Problem to work on => Only the lines from the one containing "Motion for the" through the last line of the material should be returned, each exactly as it stands.

Stored data =>
---------------

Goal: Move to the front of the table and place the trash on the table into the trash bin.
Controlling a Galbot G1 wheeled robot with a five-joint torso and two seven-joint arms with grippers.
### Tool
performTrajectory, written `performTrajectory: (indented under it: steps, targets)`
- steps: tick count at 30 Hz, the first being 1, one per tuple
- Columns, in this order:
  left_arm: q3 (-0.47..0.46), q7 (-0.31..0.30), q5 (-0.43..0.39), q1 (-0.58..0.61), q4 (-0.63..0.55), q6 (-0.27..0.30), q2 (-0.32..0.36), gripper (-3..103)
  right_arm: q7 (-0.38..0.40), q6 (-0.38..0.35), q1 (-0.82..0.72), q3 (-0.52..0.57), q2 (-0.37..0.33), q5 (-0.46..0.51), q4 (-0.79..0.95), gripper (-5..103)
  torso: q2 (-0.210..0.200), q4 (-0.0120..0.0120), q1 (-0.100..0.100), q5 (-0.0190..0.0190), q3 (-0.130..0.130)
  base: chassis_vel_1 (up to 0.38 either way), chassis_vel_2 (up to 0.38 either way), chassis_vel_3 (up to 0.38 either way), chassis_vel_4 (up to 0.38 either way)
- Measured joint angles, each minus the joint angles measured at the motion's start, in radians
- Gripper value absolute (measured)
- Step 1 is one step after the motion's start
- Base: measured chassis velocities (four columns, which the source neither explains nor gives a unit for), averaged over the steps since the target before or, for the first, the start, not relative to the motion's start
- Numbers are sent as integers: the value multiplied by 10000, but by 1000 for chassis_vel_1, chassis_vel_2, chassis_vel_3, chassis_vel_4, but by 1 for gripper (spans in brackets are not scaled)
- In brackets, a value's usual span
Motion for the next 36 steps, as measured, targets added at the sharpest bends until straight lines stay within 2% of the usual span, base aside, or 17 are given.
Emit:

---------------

Written reply =>
Motion for the next 36 steps, as measured, targets added at the sharpest bends until straight lines stay within 2% of the usual span, base aside, or 17 are given.
Emit:

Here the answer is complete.